• [Assignment]
From the data below, retype exactly the lines starting with the one that contains "(305, 258): 175" and ending with the one that contains "The room's upward direction in", both included.

Collected data:
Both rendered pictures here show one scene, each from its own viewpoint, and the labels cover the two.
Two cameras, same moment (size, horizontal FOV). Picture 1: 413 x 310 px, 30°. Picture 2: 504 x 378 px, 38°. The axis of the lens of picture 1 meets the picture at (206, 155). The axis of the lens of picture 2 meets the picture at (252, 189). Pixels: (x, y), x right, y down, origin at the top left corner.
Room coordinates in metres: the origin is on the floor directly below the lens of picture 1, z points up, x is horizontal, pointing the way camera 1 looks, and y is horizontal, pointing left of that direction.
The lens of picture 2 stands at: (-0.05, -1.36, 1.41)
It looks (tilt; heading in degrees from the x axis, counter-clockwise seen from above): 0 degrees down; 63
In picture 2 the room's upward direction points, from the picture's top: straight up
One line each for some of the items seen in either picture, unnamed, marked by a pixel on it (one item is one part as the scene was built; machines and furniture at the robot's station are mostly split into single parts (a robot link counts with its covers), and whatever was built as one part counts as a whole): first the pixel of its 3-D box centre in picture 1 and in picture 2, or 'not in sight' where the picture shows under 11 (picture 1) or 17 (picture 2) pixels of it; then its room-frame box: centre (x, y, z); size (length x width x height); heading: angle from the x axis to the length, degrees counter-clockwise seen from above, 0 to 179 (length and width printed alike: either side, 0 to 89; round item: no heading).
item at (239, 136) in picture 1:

==

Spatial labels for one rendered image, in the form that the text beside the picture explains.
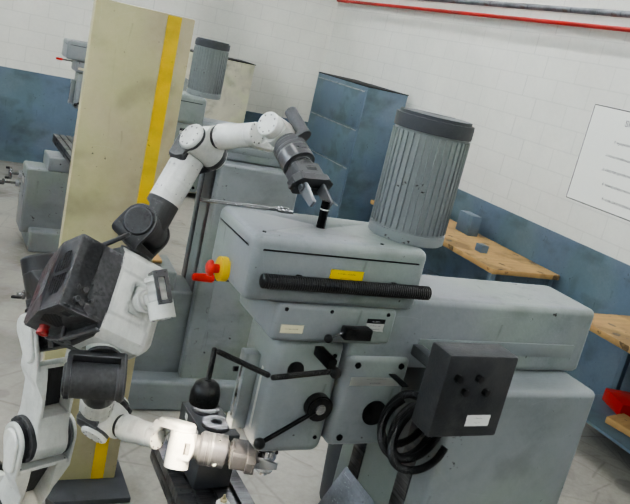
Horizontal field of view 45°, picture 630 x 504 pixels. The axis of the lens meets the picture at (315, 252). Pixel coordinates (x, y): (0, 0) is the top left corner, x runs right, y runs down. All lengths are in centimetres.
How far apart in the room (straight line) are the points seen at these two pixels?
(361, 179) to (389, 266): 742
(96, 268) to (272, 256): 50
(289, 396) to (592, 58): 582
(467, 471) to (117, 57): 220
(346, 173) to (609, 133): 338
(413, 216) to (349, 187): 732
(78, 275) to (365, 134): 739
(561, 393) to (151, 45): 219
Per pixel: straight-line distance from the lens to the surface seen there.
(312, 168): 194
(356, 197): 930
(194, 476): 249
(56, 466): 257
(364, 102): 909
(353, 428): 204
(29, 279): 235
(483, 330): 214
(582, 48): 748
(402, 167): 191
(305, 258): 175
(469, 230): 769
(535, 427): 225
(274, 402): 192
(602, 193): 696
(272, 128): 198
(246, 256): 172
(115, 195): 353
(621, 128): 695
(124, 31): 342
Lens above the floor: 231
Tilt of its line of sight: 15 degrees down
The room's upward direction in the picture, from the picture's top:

...

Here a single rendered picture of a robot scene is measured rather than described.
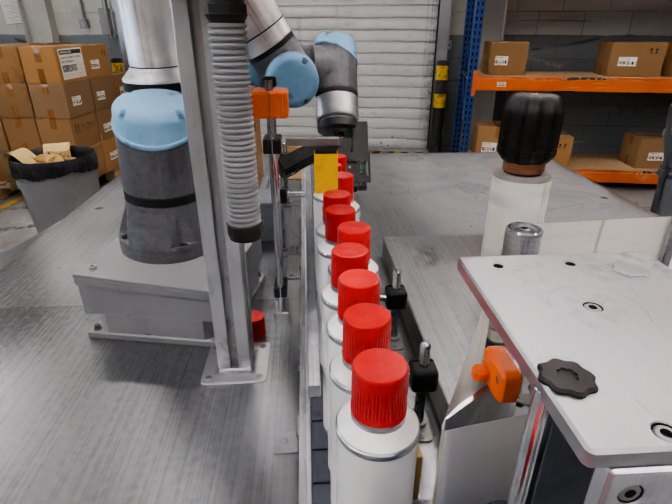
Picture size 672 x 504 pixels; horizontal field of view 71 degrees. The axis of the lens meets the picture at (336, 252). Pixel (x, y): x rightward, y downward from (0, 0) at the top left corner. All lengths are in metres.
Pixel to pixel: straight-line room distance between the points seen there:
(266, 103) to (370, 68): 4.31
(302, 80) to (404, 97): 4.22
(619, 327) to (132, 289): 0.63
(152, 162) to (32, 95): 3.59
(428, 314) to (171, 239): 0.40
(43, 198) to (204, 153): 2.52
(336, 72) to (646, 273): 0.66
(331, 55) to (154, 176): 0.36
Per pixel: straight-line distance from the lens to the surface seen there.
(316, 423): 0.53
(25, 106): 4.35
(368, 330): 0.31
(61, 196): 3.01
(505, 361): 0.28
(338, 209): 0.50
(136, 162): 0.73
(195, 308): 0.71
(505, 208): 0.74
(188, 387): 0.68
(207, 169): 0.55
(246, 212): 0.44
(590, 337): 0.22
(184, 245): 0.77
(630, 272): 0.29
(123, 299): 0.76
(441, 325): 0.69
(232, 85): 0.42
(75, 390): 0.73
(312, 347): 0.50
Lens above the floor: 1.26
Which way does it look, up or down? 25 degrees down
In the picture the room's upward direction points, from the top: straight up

• [Answer section]
(305, 258): 175
(469, 230): 769
(535, 427): 225
(274, 402): 192
(602, 193): 696
(272, 128): 198
(246, 256): 172
(115, 195): 353
(621, 128): 695
(124, 31): 342
Lens above the floor: 231
Tilt of its line of sight: 15 degrees down
The room's upward direction in the picture, from the picture's top:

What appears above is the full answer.